The restaurateur’s ascent is, in some ways, unlikely. His slight New York Italian accent, passed down from his parents, belies the fact that he is a native Houstonian, born and raised in the Sunnyside neighborhood of the Third Ward. He began working in kitchens at the age of 12, but otherwise had no formal training when he opened the first incarnation of Tony’s, in 1965, on Sage Road. 

“It was like $500 a month fully equipped, except for refrigeration,” Vallone remembers. “Nothing matched because it had been so many restaurants.” The cuisine was simple Italian food, which, along with Vallone’s trademark charm, caught the eye of local developer Gerald Hines. Hines helped Vallone transition from his modest digs to more posh confines on Post Oak and up his game from casual to fine dining. 

Vallone is passionate about food, and he rarely strays from the topic, which perhaps explains why, when asked about his favorite Tony’s guest, his reply isn’t as curious as it first seems. “I never thought I’d say this, because I was not a fan of his politics, but Richard Nixon,” he says. “In person, he knew food and we talked recipes, nothing like I envisioned.”

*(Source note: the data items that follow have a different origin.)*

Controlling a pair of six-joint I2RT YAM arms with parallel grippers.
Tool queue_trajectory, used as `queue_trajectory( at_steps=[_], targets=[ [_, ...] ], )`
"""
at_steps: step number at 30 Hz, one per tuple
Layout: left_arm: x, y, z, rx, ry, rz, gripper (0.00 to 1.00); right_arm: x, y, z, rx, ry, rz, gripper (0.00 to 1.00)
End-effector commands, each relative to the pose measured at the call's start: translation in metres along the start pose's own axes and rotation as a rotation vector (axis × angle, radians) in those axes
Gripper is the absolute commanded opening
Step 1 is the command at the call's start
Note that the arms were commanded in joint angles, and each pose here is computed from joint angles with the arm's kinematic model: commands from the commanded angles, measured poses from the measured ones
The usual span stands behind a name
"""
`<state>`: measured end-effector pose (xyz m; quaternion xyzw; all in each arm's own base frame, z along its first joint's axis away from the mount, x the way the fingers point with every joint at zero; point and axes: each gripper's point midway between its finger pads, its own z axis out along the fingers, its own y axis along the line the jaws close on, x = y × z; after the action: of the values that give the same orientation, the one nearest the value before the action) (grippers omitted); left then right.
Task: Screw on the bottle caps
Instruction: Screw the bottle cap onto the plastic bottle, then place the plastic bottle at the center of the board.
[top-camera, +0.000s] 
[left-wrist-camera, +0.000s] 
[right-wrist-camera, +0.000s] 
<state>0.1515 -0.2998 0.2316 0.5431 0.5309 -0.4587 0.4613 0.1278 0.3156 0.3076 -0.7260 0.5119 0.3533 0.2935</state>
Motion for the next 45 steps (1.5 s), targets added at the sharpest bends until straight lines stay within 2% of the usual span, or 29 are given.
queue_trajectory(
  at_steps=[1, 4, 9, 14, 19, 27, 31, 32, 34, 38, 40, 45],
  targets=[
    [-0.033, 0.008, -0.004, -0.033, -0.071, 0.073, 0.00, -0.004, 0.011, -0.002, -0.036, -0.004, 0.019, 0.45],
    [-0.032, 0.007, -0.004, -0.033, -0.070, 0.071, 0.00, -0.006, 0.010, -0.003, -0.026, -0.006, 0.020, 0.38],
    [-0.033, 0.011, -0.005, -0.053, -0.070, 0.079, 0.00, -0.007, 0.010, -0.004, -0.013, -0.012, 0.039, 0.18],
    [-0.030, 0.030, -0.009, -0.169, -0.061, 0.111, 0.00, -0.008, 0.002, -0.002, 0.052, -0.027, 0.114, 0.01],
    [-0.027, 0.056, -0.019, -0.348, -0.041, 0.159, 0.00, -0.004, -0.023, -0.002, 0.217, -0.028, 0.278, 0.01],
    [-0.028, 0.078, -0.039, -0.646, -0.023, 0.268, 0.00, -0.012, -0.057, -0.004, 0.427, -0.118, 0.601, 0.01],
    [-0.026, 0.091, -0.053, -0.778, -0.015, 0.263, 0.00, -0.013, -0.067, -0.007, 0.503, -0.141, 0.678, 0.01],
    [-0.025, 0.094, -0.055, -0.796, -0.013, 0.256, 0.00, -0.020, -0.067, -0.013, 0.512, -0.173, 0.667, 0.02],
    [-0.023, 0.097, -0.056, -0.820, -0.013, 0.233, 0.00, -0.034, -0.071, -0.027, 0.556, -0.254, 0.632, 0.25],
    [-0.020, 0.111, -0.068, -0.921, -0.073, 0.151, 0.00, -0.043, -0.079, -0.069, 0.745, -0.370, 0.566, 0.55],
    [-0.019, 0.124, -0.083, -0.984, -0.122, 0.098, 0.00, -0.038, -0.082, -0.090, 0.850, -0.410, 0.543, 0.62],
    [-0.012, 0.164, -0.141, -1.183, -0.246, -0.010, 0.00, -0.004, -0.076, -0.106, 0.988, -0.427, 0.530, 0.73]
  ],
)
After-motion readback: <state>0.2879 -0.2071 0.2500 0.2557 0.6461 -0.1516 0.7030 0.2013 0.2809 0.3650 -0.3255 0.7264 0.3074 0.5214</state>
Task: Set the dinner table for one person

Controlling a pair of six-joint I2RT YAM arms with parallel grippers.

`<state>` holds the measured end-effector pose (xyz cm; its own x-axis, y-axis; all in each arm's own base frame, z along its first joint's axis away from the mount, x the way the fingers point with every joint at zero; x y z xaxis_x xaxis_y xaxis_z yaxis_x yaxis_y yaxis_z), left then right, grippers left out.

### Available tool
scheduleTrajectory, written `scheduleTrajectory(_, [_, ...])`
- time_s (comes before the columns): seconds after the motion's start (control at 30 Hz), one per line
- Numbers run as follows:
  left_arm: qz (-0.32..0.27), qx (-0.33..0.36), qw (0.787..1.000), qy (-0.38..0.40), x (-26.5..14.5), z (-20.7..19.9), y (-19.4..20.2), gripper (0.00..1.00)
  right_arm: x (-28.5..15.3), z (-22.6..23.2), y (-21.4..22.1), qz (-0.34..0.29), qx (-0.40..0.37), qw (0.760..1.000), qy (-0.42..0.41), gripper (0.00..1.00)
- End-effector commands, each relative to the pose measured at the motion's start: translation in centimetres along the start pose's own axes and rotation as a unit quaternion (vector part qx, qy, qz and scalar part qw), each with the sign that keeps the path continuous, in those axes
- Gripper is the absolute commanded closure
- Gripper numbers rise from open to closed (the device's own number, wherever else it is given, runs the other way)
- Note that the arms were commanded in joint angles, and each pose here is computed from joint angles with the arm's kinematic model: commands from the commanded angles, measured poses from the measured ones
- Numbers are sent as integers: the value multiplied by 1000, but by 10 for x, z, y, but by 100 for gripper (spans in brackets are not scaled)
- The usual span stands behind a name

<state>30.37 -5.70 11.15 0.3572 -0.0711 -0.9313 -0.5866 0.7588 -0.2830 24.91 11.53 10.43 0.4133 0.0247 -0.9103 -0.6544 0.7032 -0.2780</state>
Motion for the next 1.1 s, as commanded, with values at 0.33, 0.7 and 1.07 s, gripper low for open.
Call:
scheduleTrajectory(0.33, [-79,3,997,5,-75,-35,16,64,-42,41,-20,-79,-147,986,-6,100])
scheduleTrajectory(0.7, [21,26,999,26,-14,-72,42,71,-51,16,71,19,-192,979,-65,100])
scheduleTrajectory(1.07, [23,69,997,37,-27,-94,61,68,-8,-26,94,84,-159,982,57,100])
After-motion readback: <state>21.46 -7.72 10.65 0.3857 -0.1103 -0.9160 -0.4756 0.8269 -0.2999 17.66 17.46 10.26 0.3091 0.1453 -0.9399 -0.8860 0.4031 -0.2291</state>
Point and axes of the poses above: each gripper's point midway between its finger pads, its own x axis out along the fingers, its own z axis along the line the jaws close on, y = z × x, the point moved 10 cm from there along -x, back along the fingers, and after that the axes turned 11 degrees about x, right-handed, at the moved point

The cuisine at Tony’s has evolved over the years, going from Italian to French and back again, but always with an emphasis on hard-to-get imported ingredients that Houston diners won’t find anywhere else. In the past few years, he’s implemented more casual lunches and affordable menu items, matching trends in the industry at large. “I’m still evolving,” he says. “I think the day you stop evolving is the day you need to retire.” 

An intense stickler for detail, Vallone is obsessed with food quality and the happiness of his guests. “If the heart of a restaurant is the dining room, its soul is the kitchen,” he says, pointing out the “old-school” chair he keeps near the line so he can still inspect the food sent out to the dining room by current chef Kate McLean (whom Vallone calls the best he’s ever had, by the way). 

Though he inspires enviable loyalty among his staff—several have been with him for 40 years or more, and his former chefs gush over his generosity—Vallone admits he can be a tough boss. “I am a little demanding, I’ll admit that,” he explains. “I don’t ask anything of them I don’t do myself.” He’s also a bit of a workaholic, spending 10-plus-hour days at Tony’s or his other restaurants, Ciao Bello and Vallone’s. “What else would I do?” he says. “I’m not the type to sit home. You can’t run a fine-dining restaurant from an office in Cleveland or the golf course. You have to be right there watching it.” 

And being there has helped Vallone stay active. He shows us the Nike FuelBand fitness tracker on his wrist. He’s already at just over 5,000 steps, with a long day ahead of him, which is how he likes it. After a life-threatening bout with West Nile virus in 2003, he put a greater focus on his health, undergoing lap-band surgery, outlawing late-night snacking and working out with a trainer. 

This month, Vallone is celebrating his golden anniversary in the ruthless restaurant business with a charity dinner at Tony’s benefiting Memorial Hermann Life Flight. It’s a program he’s long supported but only recently appreciated from personal experience, after his grandson Anthony was involved in a serious car accident. “I picked Life Flight because it’s touched the lives of so many people I know,” says Vallone. “Little did I know, I’d be sending Life Flight to go get him.”

As the lunch rush comes to an end, several of the early arrivals move toward the door, looking content. What’s next for Vallone? “That’s a good question,” he says. While retirement is clearly not an option at the moment, should he consider slowing down? He says his wife, Donna, who works the floor at Tony’s, thinks so; she’s always reminding him to take breaks. “She tries,” he says with a grin, before repeating a favorite catchphrase. “I hope they carry me out with fish in one hand and pasta in the other.”